The Telegraph reports the victims’ families remarks last night that “soldiers who shot civilians on Bloody Sunday should be prosecuted but spared prison”, adding that the report “will accuse the Army of unlawful killing” and is “expected to exonerate the dead of involvement in violence… Lawyers for the Bloody Sunday families are planning to press for those who opened fire to be prosecuted for murder”. The Guardian reports former taoiseach Bertie Ahern’s claim that “tried to dissuade Tony Blair from agreeing to the Bloody Sunday inquiry”; he said: “I had to put a lot of pressure on Tony Blair. All the advice he was getting from securicrats was to not go into a full judicial inquiry. I suppose you could understand why now, with the cost and the time. But we had done a submission, the Irish government had done a submission, and we had put a lot at stake in building up nationalist confidence that we would be able to work with the British government and work with Tony Blair.” While The Independent asks simply “Will the wounds ever be healed?”

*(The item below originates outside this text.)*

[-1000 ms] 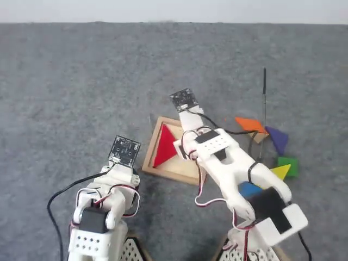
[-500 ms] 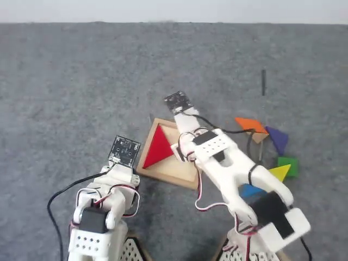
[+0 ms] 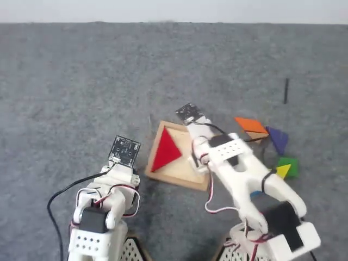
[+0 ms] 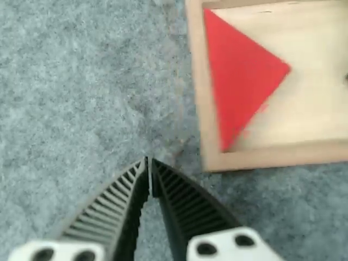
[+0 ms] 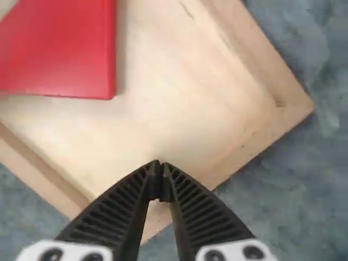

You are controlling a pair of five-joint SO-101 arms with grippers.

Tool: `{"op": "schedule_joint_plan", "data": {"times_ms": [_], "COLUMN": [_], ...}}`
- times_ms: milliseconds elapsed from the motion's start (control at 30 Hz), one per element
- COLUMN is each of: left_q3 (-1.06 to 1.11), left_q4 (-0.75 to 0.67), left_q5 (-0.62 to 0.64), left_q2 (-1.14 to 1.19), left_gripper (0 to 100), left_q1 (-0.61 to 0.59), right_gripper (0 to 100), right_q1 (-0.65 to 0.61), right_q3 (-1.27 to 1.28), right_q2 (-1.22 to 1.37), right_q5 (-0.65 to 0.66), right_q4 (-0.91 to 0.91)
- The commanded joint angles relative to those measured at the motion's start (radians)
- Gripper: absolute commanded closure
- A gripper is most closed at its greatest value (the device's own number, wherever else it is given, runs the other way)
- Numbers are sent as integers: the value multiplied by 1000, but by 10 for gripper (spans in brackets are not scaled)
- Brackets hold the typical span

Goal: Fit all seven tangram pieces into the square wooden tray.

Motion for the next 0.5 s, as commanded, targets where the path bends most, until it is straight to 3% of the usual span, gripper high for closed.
{"op": "schedule_joint_plan", "data": {"times_ms": [0, 167, 367, 467], "left_q3": [-12, -12, -12, -12], "left_q4": [5, 5, 5, 5], "left_q5": [5, 5, 5, 5], "left_q2": [-21, -21, -21, -21], "left_gripper": [987, 987, 987, 987], "left_q1": [-5, -5, -5, -5], "right_gripper": [992, 991, 989, 989], "right_q1": [160, 214, 133, 111], "right_q3": [8, -37, -133, -212], "right_q2": [-33, -38, -39, -74], "right_q5": [107, 153, 101, 75], "right_q4": [24, 33, 44, 134]}}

The Guardian reports on the Chancellor’s claim that the ‘black hole’ in the public finances is “bigger than anticipated”, signalling his intention last night to deliver “an even tougher austerity budget”. Shadow chancellor Alistair Darling, however, accused the Coalition of “scaremongering”. The report adds: “Conservative sources said that extra tax rises would be in the order of £3bn, suggesting the possibility of a VAT rise of 1%. They said the crisis in the eurozone had strengthened the case for faster and deeper cuts than Labour’s pre-election proposed spending cut programme.” Yet Left Foot Forward yesterday reported there was “no case to cut more than Labour”, pointing out that: “Total managed expenditure is £2.8 billion lower while receipts are up £5.6 billion for 2010-11. This has contributed to the estimate of the current budget deficit falling from £124 billion at the Budget to £114 billion.” On the economy, the Telegraph reports that “Nick Clegg has warned that Britain risks losing control of its future unless immediate action is taken to curb the budget deficit”, with The Times reporting reduced growth forecasts have added “billions to the total George Osborne must cut to begin Budget rescue of the public finances”, along with his warning that the economy “may never recover from banks crisis”.

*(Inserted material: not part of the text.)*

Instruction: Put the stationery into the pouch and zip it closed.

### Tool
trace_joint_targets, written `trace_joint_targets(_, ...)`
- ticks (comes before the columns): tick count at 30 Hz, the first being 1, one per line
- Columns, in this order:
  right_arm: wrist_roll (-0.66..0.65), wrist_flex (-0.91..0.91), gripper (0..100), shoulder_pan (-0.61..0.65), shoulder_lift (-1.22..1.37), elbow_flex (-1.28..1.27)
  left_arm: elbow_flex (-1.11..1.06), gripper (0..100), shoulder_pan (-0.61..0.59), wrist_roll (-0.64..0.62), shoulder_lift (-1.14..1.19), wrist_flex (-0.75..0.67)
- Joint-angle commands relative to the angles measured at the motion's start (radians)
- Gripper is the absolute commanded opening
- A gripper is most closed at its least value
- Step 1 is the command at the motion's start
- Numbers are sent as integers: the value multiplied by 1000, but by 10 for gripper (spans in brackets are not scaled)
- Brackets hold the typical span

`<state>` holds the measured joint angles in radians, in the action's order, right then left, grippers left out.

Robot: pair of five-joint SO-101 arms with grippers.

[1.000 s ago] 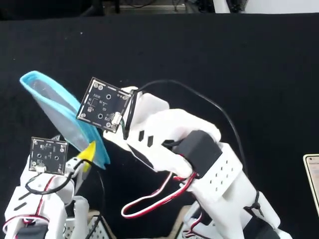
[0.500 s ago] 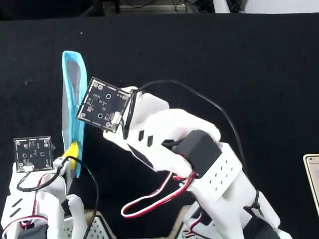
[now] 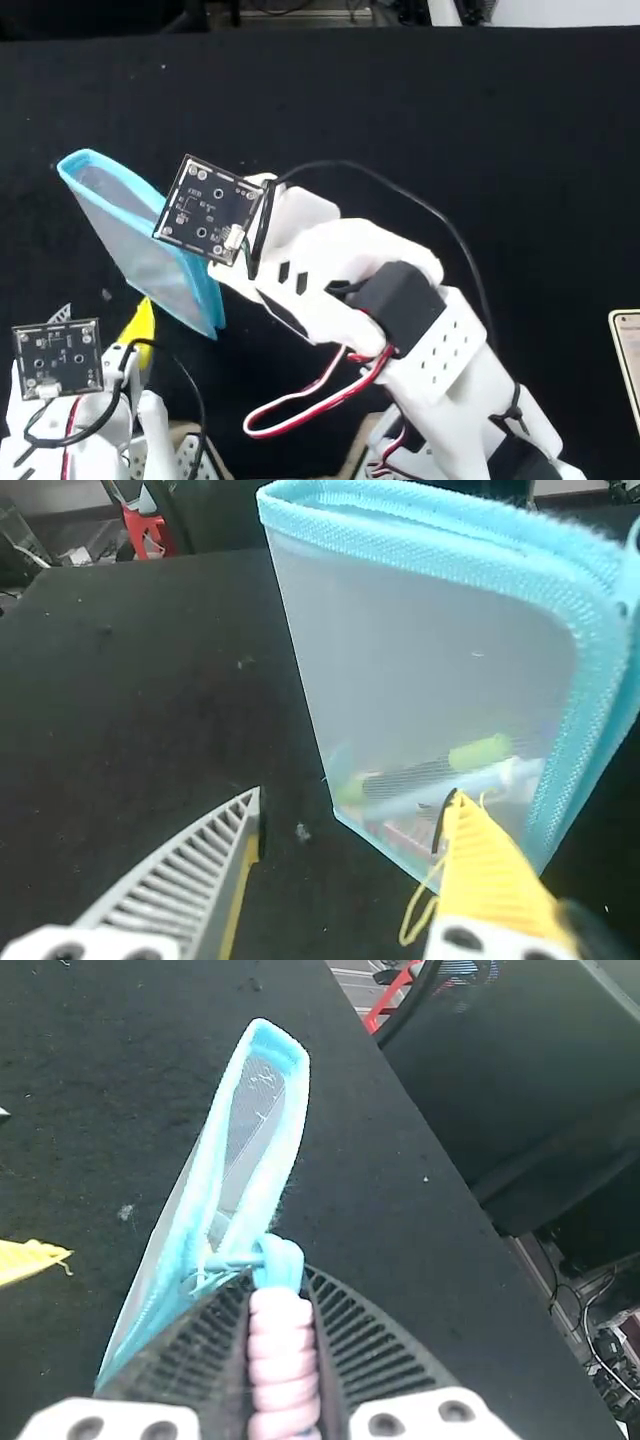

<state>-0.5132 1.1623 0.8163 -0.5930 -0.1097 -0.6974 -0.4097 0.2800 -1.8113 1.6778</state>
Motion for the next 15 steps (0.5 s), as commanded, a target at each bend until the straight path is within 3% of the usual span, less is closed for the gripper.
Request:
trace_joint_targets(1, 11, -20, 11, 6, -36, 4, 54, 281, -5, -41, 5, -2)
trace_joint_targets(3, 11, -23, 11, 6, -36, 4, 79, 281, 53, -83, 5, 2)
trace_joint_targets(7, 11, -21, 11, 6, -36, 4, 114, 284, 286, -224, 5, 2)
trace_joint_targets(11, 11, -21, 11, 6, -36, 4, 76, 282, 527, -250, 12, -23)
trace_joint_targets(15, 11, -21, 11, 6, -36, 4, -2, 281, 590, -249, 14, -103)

The Independent reports the impact of cuts in transport spending which could lead to “big hikes in rail fares, more potholes and fewer buses”. A report from the Campaign for Better Transport (CBT) will today reveal “train fares could rise by 33 per cent in this Parliament if fares increased annually by the rate of RPI inflation plus 3 per cent”, adding “overcrowding on trains will increase without extra carriages while it is vital to properly maintain the roads” and “cutting the Government’s bus service operator grant would result in 7 per cent fewer services, a 6.5 per cent fares increase and 94 million fewer miles of supported services”. CBT executive director Stephen Joseph said: “Our research shows that on transport spending the Government has a choice. It can go for easy cuts, taking money out of all budgets, upping fares and giving priority to big roads. Or it can go for smarter cuts which protect the spending that helps the economy, meets carbon and environmental targets and strengthens communities… There is a real danger that buses will become extinct outside the centres of cities and towns, as funding for them will be under threat.”
The Times reports the prime minister’s warning that Britain “must prepare for a casualty spike” in Afghanistan. He said there would be more British deaths in the war zone this summer, but the threat to Britain of an al-Qaeda attack from the region had decreased. A week after visiting Afghanistan for talks with President Karzai, Mr Cameron said: “This is the vital year.. We have the Forces needed on the ground. We have our very best people, not just military but leading on the diplomatic and development front as well, but I do not pretend that it will be easy. We must be ready for further casualties over the summer months as the so-called fighting season resumes and as Isaf extends its activity.” Re-iterating the reason for UK forces to remain in Afghanistan, he added: “Our Forces are in Afghanistan to prevent Afghan territory again being used by al-Qaeda as a base to plan attacks on the United Kingdom or our allies.. Afghanistan is not yet strong enough to look after its own security and that is why we are there.” The Guardian, meanwhile, reports that British troops “may begin Afghan pullout next year” with defence secretary Liam Fox hinting at withdrawal as the prime minister vowed “to bring soldiers home as soon as Afghanistan is safe”.
And The Guardian also reports that the older generation of MPs are “resisting” the new expenses system – though they have reportedly been told to “get used to it” by the man responsible for resolving complaints about the new system. The Guardian reports that: “Alan Lockwood, the former RAF officer appointed as the independent expenses compliance officer, intervened in the escalating dispute between the Independent Parliamentary Standards Authority and MPs who claim Ipsa’s system has left them out of pocket and unable to pay their staff salaries, rent and bills. He said the system was needed to counter the perception of “enormous fiddling” but that most MPs were happy with it and only a minority ‘mainly of returning MPs [are] having problems adjusting’.” It adds: “Ipsa’s problems were compounded tonight [last night] after it emerged that a technical fault meant that all returning MPs – 418 in total – were underpaid last month by £120. They were paid £5,358.54 rather than £5,478.17 in the first month that Ipsa administered MPs salaries. Ipsa said the shortfall would be made up in this month’s pay packet. At the weekend it emerged that the interim operations director at Ipsa, Nigel Gooding, is leaving his role three months early for the sake of his “health and sanity” after introducing MPs to the latest system of allowances.”